Quote exactly and only this range of lines in the data below: the line that holds "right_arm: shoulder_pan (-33" to the line that holds "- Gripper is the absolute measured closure", both included.
Material to process below:
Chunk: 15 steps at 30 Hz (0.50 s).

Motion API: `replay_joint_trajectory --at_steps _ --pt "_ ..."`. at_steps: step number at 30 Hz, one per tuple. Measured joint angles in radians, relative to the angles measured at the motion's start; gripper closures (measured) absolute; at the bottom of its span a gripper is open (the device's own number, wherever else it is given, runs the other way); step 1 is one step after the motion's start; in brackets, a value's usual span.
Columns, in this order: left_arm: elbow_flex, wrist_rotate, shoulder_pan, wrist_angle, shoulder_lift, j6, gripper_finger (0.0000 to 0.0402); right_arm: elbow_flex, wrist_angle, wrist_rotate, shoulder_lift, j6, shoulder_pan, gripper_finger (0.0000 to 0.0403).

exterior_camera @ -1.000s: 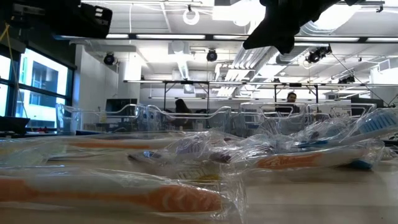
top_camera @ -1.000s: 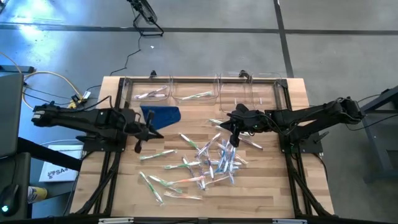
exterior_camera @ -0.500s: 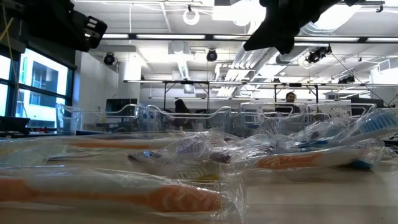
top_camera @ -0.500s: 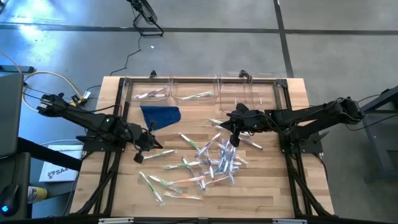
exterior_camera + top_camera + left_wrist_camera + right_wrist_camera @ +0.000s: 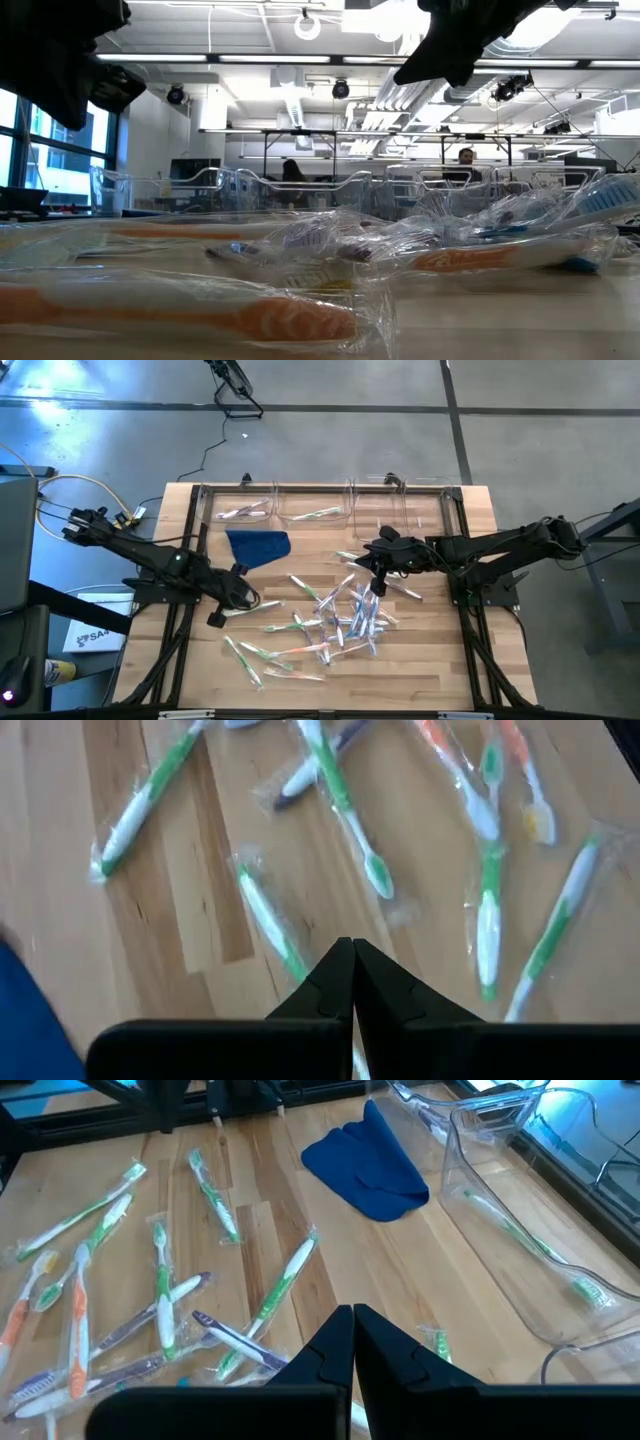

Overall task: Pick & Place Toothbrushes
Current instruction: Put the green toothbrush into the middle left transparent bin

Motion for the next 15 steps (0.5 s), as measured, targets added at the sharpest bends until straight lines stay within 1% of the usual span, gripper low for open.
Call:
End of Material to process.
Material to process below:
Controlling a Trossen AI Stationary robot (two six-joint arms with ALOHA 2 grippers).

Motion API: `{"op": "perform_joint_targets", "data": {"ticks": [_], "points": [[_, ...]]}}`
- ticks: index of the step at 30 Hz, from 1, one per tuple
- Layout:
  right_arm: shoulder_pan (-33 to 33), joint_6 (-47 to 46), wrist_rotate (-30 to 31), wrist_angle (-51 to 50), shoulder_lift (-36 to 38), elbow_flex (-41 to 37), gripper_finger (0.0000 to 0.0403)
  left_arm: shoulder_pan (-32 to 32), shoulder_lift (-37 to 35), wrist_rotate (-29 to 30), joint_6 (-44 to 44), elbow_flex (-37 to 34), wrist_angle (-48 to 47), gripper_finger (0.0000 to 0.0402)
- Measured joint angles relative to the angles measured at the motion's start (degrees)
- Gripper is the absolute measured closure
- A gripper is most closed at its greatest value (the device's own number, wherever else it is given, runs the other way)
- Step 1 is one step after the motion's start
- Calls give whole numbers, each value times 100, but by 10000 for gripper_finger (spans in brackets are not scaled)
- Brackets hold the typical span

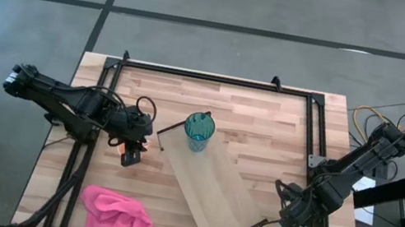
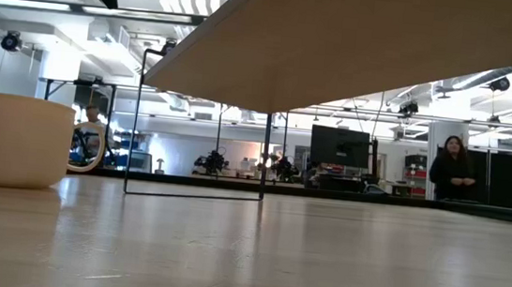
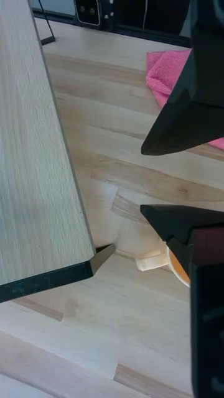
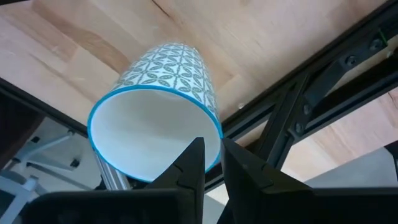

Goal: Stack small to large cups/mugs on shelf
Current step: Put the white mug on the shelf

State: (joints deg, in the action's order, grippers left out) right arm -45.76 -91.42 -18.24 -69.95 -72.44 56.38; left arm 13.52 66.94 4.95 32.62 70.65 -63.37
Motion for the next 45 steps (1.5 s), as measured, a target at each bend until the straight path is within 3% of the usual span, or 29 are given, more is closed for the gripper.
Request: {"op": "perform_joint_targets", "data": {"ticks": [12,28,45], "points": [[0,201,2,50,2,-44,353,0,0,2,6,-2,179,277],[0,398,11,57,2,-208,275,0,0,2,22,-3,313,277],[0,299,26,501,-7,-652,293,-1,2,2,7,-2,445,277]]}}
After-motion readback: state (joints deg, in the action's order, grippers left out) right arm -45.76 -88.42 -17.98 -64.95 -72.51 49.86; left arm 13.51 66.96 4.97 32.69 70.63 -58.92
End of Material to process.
*Reply to the task*:
  right_arm: shoulder_pan (-33 to 33), joint_6 (-47 to 46), wrist_rotate (-30 to 31), wrist_angle (-51 to 50), shoulder_lift (-36 to 38), elbow_flex (-41 to 37), gripper_finger (0.0000 to 0.0403)
  left_arm: shoulder_pan (-32 to 32), shoulder_lift (-37 to 35), wrist_rotate (-29 to 30), joint_6 (-44 to 44), elbow_flex (-37 to 34), wrist_angle (-48 to 47), gripper_finger (0.0000 to 0.0402)
- Measured joint angles relative to the angles measured at the motion's start (degrees)
- Gripper is the absolute measured closure

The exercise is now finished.